À la « gloire » de l’État d’Israël, le Premier ministre se précipite pour défendre un milliardaire qui affectionne le salut nazi, qui promeut l’AfD en Allemagne – un parti aux racines néo-nazies – tandis que le Ministre de la Diaspora est envoyé en Europe courtiser des partis et mouvements extrémistes, naguère considérés comme les pires ennemis du peuple juif et détenteurs aujourd’hui de l’héritage de ceux qui l’ont détruit.

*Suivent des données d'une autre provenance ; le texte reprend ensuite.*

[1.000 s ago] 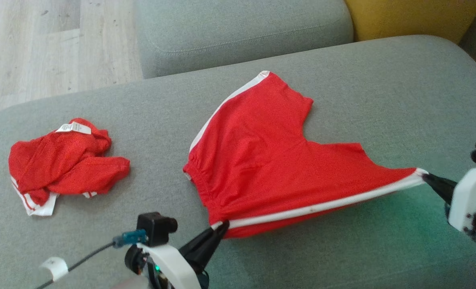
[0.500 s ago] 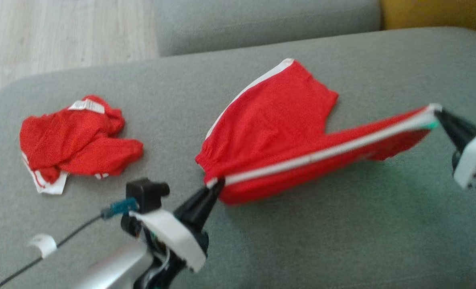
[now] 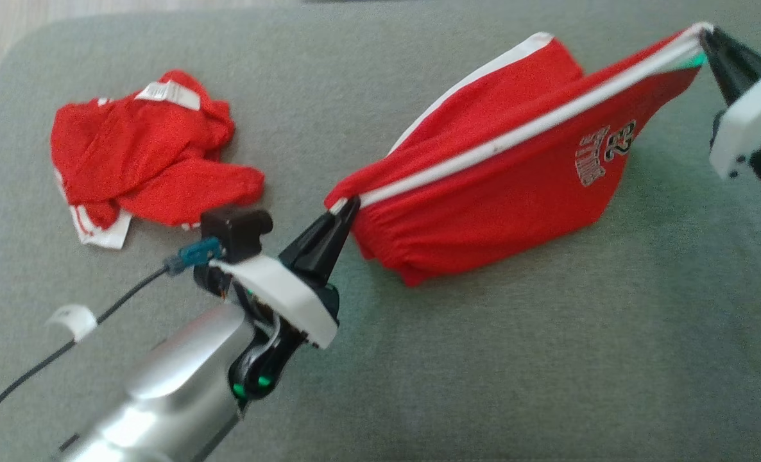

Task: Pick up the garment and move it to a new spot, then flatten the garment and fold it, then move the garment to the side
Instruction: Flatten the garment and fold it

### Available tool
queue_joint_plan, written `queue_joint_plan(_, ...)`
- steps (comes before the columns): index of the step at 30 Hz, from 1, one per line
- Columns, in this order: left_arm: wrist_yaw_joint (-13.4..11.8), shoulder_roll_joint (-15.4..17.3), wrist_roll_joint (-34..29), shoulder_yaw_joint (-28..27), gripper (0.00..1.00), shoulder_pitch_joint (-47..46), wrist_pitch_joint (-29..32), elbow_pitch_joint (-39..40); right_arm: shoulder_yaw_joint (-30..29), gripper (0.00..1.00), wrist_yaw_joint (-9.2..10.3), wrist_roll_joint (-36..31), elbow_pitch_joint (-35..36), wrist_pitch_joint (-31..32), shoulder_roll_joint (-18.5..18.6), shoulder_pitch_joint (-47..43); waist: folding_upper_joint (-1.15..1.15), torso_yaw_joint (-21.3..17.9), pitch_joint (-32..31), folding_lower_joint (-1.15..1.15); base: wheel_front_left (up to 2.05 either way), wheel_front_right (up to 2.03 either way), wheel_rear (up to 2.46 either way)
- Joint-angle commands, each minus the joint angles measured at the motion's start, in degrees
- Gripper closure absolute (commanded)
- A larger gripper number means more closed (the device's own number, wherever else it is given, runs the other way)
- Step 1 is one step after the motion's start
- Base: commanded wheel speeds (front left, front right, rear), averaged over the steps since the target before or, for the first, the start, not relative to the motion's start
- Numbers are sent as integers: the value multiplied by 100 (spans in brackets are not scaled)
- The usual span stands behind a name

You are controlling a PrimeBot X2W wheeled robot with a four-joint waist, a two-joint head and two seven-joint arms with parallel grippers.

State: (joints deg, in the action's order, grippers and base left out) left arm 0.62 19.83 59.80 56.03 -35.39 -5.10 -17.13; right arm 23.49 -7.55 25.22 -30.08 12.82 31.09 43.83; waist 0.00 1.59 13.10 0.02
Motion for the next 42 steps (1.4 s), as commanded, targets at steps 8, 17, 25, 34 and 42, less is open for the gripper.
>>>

L’attaque meurtrière du Hamas le 7 octobre a renforcé le narratif israélien de l’Holocauste et ce, non sans raison. L’invasion de milliers de membres de l’organisation islamiste a représenté des scènes choquantes rappelant celles que les dirigeants israéliens ont toujours juré qu’elles ne se reproduiraient jamais : des survivants de l’Holocauste se cachant dans des placards, des civils feignant d’être morts, des parents jetant leurs enfants hors de maisons en feu, des enfants se protégeant sous le corps de leurs parents pour survivre. De tout cela, le Hamas ne sera pas pardonné.
Mais Israël s’est engagé dans une longue guerre de vengeance qui a transplanté le narratif de l’Holocauste à Gaza et à ses deux millions de citoyens. Si rien ne se compare à l’Holocauste et à ses circonstances uniques, des correspondants étrangers n’ont pas pu éviter d’être horrifiés par ce qu’ils ont décrit comme « des scènes pires que ce qui a été vu à Dresde, Hambourg et Cologne » ; par des visions qui rappellent certains films comme Le Pianiste et d’autres oeuvres de ce genre ; et par les dizaines de milliers de gens déplacés qui, plus d’un an après le début de la guerre, ne sont toujours pas en mesure de trouver les restes de leurs êtres chers dans les décombres de leur maison.
Les actions de vengeance du gouvernement israélien sont si graves qu’elles ont conduit les principales organisations de défense des droits humains dans le monde à conclure unanimement qu’Israël est responsable de crimes de guerre et de crimes contre l’humanité. Certaines ont même déclaré qu’il est coupable « d’extermination » et « d’actes génocidaires ». D’autres enquêtes ont conduit à la plus grave accusation, celle de « génocide », purement et simplement.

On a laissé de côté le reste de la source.